> Exercise
Only the lines of the data below from the one with "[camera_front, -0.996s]" through the one with "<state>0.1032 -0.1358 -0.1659" are wanted. Repeat them exactly.

> Recorded information
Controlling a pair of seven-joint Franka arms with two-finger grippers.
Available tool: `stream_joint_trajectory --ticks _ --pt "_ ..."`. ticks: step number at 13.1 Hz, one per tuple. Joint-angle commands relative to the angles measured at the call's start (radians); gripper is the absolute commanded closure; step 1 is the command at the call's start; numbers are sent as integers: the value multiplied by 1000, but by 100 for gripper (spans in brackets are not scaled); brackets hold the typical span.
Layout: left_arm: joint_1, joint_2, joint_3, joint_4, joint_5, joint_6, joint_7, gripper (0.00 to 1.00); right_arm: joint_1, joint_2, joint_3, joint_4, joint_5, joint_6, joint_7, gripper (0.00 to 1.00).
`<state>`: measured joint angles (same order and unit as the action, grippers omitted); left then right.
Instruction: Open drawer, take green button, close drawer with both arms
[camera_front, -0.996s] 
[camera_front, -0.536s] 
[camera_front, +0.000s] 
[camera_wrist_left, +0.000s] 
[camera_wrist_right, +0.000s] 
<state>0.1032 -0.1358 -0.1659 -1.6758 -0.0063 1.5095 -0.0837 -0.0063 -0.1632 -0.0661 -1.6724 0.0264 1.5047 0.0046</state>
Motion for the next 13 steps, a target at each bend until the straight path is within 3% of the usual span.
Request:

> Answer to this task
[camera_front, -0.996s] 
[camera_front, -0.536s] 
[camera_front, +0.000s] 
[camera_wrist_left, +0.000s] 
[camera_wrist_right, +0.000s] 
<state>0.1032 -0.1358 -0.1659 -1.6758 -0.0063 1.5095 -0.0837 -0.0063 -0.1632 -0.0661 -1.6724 0.0264 1.5047 0.0046</state>

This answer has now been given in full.